Winner, New Brunswick Book Award for Non-Fiction
Shortlisted, Arthur Ellis Best Non-Fiction Crime Book Award
On July 6, 2011, Richard Oland, scion of the Moosehead brewing family, was murdered in his office. The brutal killing stunned the city of Saint John, and news of the crime reverberated across the country. In a shocking turn, and after a two-and-half-year police investigation, Oland's only son, Dennis, was arrested for second-degree murder.
CBC reporter Bobbi-Jean MacKinnon covered the Oland case from the beginning. In Shadow of Doubt, she examines the controversial investigation: from the day Richard Oland's battered body was discovered to the conclusion of Dennis Oland's trial, including the hotly debated verdict and its aftermath. Meticulously examining the evidence, MacKinnon vividly reconstructs the cases for both the prosecution and the defence. She delves into the Oland history, exploring the strained relationships, infidelities, and financial problems that, according to the Crown, provided motives for murder.
Shadow of Doubt is a revealing look at a sensational crime, the tribulations of a prominent family, and the inner workings of the justice system that led to Dennis Oland's contentious conviction.
"Bobbi-Jean MacKinnon's Shadow of Doubt provides a fly-on-the-wall viewpoint to one of Canada's most sensational murder cases. The reader is taken on a roller-coaster ride from the crime scene to the grieving family to the cops, the Crown, and the jury trial. It's an epic tale that both engages and teaches — Canada's criminal justice system with all its twists and turns is in full view right from crime to verdict."

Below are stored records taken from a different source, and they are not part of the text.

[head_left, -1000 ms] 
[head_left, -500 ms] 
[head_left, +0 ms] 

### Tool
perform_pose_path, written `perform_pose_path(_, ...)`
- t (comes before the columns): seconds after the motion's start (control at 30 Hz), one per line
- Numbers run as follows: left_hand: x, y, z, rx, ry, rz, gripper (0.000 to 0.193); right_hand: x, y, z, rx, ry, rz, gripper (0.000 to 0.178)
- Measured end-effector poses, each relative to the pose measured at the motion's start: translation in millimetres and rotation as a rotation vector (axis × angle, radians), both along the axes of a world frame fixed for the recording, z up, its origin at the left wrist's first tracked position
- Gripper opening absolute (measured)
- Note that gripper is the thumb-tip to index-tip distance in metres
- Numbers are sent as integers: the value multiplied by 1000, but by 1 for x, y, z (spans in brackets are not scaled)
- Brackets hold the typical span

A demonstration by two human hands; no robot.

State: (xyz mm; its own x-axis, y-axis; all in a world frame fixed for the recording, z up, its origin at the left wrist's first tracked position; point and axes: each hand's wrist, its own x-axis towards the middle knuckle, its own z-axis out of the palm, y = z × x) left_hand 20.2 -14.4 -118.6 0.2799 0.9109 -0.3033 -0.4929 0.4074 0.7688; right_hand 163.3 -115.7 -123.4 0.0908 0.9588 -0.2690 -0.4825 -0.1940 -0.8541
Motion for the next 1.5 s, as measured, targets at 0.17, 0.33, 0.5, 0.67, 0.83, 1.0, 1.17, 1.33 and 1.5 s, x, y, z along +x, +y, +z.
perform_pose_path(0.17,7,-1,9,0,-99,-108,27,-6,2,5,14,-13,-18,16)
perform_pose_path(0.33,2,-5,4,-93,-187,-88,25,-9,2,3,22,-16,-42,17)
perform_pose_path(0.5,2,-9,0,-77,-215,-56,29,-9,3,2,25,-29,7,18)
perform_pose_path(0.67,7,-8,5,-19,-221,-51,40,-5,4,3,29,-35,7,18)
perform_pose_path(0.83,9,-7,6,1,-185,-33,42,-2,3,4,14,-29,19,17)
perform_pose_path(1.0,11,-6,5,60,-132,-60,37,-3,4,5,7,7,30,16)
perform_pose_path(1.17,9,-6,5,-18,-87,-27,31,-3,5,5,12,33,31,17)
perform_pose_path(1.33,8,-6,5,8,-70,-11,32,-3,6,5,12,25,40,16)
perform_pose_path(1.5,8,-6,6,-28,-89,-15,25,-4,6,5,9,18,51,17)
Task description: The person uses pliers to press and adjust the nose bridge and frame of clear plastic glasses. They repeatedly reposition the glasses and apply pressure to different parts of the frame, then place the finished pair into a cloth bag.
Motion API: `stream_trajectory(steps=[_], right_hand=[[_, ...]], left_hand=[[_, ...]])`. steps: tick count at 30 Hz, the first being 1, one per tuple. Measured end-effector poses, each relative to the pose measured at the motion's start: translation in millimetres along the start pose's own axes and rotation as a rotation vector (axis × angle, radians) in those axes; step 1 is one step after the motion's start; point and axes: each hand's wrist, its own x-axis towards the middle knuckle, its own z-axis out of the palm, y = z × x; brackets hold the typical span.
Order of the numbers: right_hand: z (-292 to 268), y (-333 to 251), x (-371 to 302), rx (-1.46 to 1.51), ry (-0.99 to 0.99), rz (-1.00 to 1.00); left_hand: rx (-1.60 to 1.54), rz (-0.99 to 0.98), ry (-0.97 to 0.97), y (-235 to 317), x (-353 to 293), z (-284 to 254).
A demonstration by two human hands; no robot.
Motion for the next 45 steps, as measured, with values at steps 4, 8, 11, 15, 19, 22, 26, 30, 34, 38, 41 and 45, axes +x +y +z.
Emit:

"Shadow of Doubt is a fast-paced account of one of the most sensational murder trials in recent history. Bobbi-Jean MacKinnon covered the case from start to finish and loads her story with new details and revealing anecdotes, briskly sketching how a family soap opera turned to tragedy. For Oland trial junkies, this is the big, satisfying hit they've been waiting for — by the only journalist who could have told the story so compellingly."